Lastly, the court gave little attention to the state’s final argument that allowing same-sex marriage makes marriage “fragile and unreliable” in much the same way that no-fault divorce does. As Judge Posner noted, “[T]hough of course Wisconsin has no-fault divorce, and it’s surprising that the state’s assistant attorney general, who argued the state’s appeal, would trash his own state’s law” (*27). Judge Posner also concluded that there was no evidence that showed same-sex marriage would be any less “child-centric” or that no-fault divorce had made marriages any less “child-centric.”
The court explained both the tangible and intangible benefits of marriages, specifically noting that these benefits inure not only to the couple, but to their children. “[T]o exclude a couple from marriage is thus to deny [the couple] a coveted status” (*10) and denying that status harms the couple, but also their children, for many same-sex couples raise children. Accidental pregnancies that are carried to term are the ones most likely to produce children that end up being adopted, and same-sex couples are more likely than opposite-sex couples to adopt children. (See **20-21.) As Judge Posner reasoned, if children benefit when their parents are married, they benefit whether they are natural children of the marriage or adopted into it. Thus, children of same-sex couples would also benefit from their parents being married.

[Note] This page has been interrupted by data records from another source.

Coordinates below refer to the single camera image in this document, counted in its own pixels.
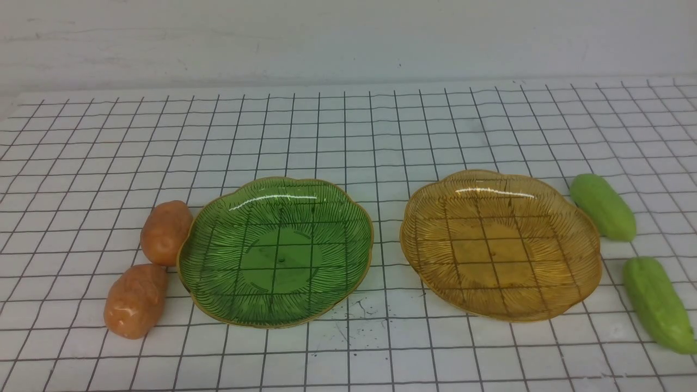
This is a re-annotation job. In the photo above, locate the brown potato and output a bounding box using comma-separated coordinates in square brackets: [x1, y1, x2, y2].
[140, 199, 193, 266]
[103, 265, 168, 340]

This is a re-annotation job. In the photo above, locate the green glass plate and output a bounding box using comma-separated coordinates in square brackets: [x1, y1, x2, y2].
[176, 177, 374, 328]

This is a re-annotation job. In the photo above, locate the green cucumber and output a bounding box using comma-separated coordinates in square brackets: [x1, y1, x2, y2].
[570, 173, 637, 242]
[623, 256, 696, 355]

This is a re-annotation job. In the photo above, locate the amber glass plate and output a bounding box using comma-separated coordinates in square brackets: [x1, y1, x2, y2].
[399, 170, 603, 322]

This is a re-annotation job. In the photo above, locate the white grid table mat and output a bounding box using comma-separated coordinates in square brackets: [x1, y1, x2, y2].
[1, 77, 695, 391]

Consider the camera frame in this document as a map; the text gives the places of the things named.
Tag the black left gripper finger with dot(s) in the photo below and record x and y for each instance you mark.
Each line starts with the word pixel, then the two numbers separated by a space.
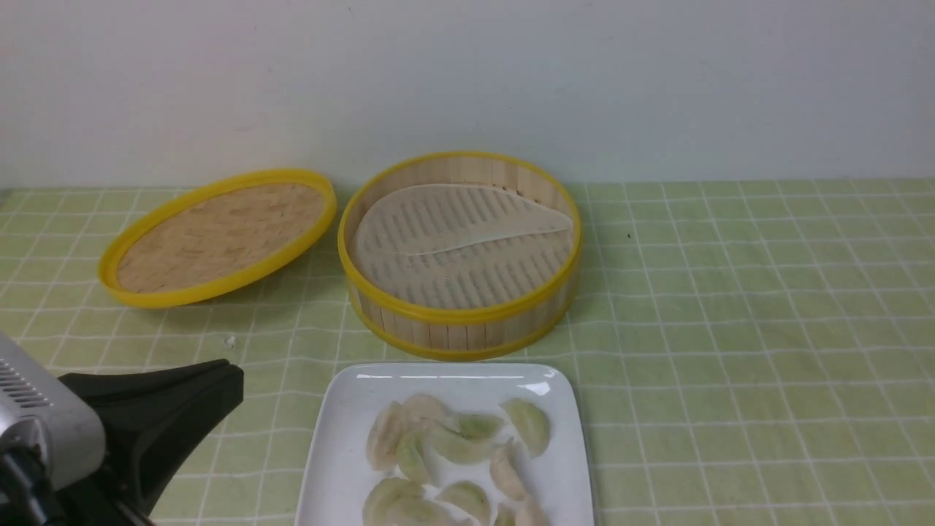
pixel 152 423

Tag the pale dumpling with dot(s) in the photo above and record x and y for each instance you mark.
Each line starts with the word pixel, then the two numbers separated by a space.
pixel 385 435
pixel 424 409
pixel 504 474

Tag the small green dumpling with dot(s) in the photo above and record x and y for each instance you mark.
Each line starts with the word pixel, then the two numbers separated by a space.
pixel 411 459

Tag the white square plate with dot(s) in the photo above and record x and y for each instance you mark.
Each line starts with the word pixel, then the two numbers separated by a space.
pixel 338 476

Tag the yellow bamboo steamer lid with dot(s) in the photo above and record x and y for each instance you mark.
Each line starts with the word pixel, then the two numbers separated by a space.
pixel 218 238

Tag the yellow bamboo steamer basket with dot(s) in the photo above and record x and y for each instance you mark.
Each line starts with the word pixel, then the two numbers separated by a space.
pixel 462 335

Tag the green checked tablecloth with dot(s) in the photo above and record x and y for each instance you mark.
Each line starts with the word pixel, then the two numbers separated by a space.
pixel 743 353

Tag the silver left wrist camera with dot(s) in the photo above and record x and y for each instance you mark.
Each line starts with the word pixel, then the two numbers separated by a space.
pixel 44 418

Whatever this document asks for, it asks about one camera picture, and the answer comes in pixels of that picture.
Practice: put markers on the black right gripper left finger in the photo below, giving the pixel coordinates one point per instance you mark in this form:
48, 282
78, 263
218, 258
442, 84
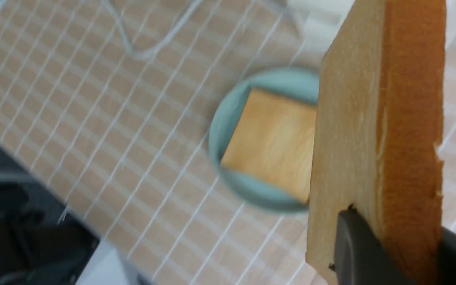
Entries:
359, 258

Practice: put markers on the toast slice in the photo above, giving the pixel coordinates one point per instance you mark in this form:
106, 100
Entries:
273, 142
378, 128

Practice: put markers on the light blue round plate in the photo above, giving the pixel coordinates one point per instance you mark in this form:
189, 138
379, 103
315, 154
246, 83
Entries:
294, 82

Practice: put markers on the orange checkered tablecloth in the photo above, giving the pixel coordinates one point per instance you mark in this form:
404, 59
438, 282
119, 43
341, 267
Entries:
124, 142

Consider now the emotional comfort that having married parents is likely to provide to children adopted by same-sex couples. Suppose such a child comes home from school one day and reports to his parents that all his classmates have a mom and a dad, while he has two moms (or two dads, as the case may be). Children, being natural conformists, tend to be upset upon discovering that they’re not in step with their peers. If a children’s same-sex parents are married, however, the parents can tell the child truthfully that an adult is permitted to marry a person of the opposite sex, or if the adult prefers as some do a person of his or her own sex, but that either way the parents are married and therefore the child can feel secure in being the child of a married couple. (*22)
In the end, to the extent that the state is concerned about unwanted children (and that is a valid concern), the court found the solution of denying same-sex couples the right to marry not tailored to the problem.
That it was Posner who wrote the opinion is meaningful. The other two judges on the panel were appointed by Democratic presidents: Ann Claire Williams by President Clinton in 1999 and David F. Hamilton by President Obama in 2009. Posner was appointed by Ronald Reagan in 1981, and is primarily considered a conservative. However, an interesting piece in The Washington Blade shows how Judge Posner’s thinking on the constitutionality of same-sex marriage has, in the parlance of the day, evolved. This issue seems certain to head to the United States Supreme Court in the very near future; we’ll see if any of the conservative justices’ thoughts have also evolved.